Many are keenly awaiting the return of “Star Trek”. Not so much the Justin Lin-directed new film “Star Trek Beyond” in July, but rather its return to the place it has always truly been home – television.
Word came in November that Bryan Fuller and Michael Green, the creators and showrunners of two of the best network shows in the past decade – “Hannibal” and “Kings” – were set to executive produce a new “Star Trek” series for CBS’ All Access streaming service.
One surprise though was the premiere date – January 2017. That was a long way off from the announcement, and left many wondering why the series wouldn’t be ready for a late 2016 bow. Some put the blame on Fuller’s commitments to HBO’s fantasy series “American Gods,” but this week it was CBS Corporation president Les Moonves who revealed the truth.
A decade ago, franchise co-owners CBS and Paramount parted ways and came up with an arrangement regarding Trek – the network kept the TV rights, the studio kept the movie rights. In a time when shared universes are the big thing, this division meant such a possibility would be highly unlikely at best.

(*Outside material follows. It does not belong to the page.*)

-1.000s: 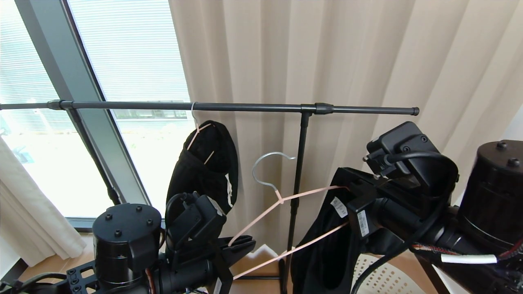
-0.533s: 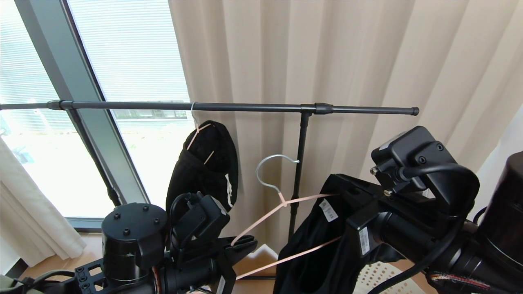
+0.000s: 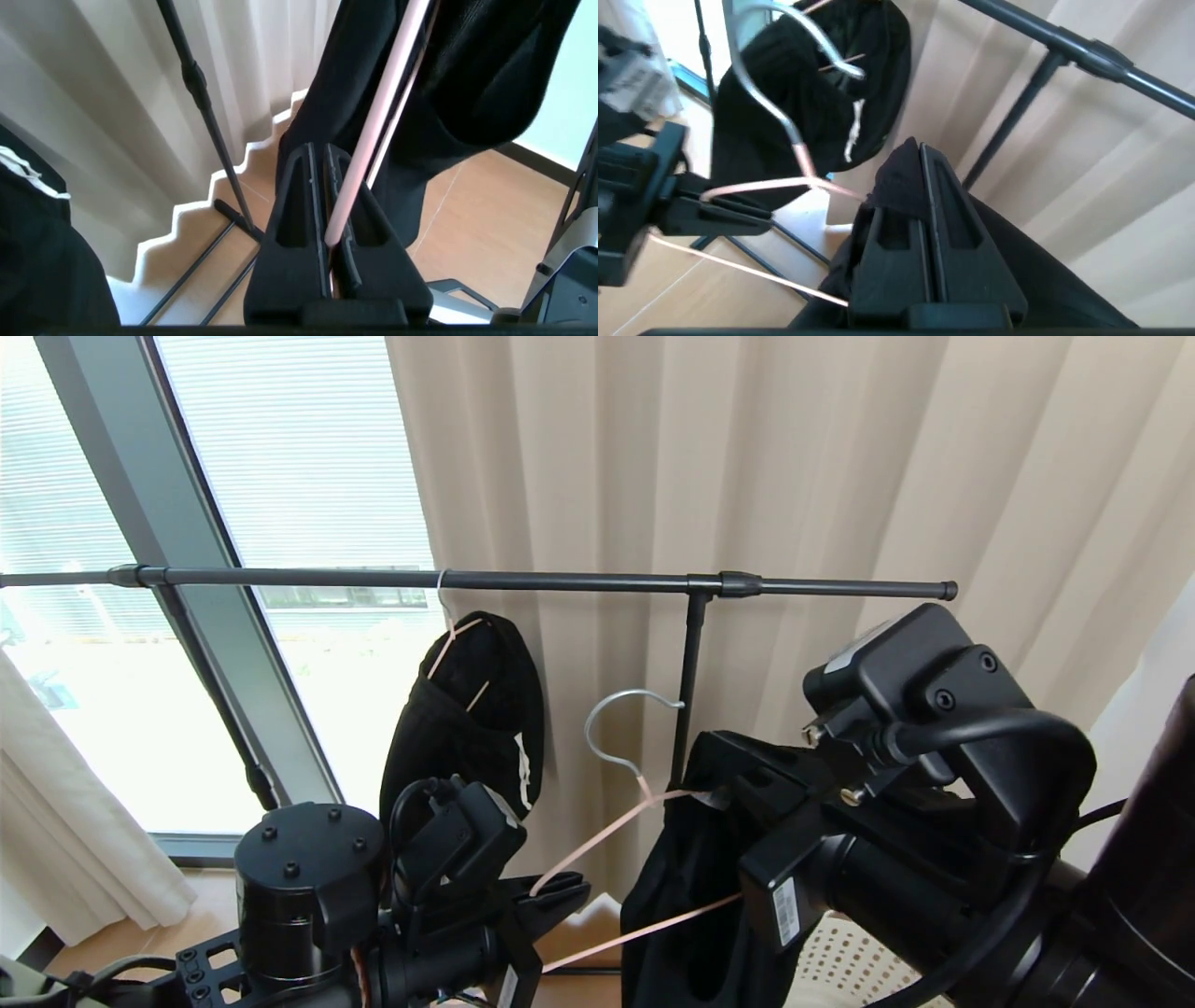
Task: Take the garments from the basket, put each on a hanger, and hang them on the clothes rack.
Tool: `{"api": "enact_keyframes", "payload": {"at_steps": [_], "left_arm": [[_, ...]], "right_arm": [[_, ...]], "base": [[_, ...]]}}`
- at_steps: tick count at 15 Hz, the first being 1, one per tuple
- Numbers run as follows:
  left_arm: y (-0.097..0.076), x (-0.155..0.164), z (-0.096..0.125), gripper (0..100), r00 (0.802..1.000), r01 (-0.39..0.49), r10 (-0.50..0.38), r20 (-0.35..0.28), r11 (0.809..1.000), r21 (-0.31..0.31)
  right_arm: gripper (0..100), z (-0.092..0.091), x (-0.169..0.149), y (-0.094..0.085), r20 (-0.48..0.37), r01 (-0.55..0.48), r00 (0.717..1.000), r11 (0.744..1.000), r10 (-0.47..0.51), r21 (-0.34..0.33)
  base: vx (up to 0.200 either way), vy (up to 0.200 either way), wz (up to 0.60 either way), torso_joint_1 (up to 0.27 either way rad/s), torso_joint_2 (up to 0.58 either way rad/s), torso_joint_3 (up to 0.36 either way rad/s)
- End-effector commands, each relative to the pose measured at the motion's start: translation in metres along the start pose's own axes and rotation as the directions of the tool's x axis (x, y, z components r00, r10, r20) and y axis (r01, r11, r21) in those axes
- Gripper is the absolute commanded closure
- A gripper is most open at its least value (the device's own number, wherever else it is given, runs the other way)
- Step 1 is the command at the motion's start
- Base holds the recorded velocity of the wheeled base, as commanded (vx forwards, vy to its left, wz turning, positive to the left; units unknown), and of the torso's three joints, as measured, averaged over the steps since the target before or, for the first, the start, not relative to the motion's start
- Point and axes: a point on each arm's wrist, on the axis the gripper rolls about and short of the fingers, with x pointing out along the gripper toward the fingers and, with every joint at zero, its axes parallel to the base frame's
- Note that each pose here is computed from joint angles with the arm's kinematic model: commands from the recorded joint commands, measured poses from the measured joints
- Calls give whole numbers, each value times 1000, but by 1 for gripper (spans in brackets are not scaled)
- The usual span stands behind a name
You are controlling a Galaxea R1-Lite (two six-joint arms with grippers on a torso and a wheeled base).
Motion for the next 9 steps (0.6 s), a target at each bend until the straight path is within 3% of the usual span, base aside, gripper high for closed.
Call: {"api": "enact_keyframes", "payload": {"at_steps": [1,5,6,9], "left_arm": [[0,0,0,100,1000,-1,1,1,1000,0],[0,-1,1,100,1000,-2,2,5,1000,2],[0,-1,1,100,1000,-2,2,7,1000,3],[-1,-3,3,100,1000,-3,3,16,1000,9]], "right_arm": [[100,-4,5,7,-15,-12,1000,1000,12,-14],[100,-1,7,6,-10,18,1000,1000,-18,-5],[0,1,8,-3,-6,49,999,999,-49,9],[0,8,12,-28,7,133,991,990,-133,38]], "base": [[0,0,0,0,0,0],[0,0,0,0,0,0],[0,0,0,0,0,0],[0,0,0,0,0,0]]}}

Now, as part of a conversation for the Deutsche Bank Media, Internet & Telecom Conference last week (via Trek Core), Moonves spoke about the rights-sharing agreement and revealed that due to contractual agreement, there has to be breathing room between the film and the TV series – “Our deal with them is that we had to wait six months after their film is launched so there wouldn’t be a confusion in the marketplace.”
“Star Trek Beyond” is currently slated to open July 22nd, which means a late January premiere is the earliest we’ll see the new series. Casting and other details about the new series have yet to be released, but it is expected to take place in a time and/or place very different to the films which would allow the producers to get around thorny continuity issues.
Alex Kurtzman, who produced the most recent two “Star Trek” films, is also onboard the series.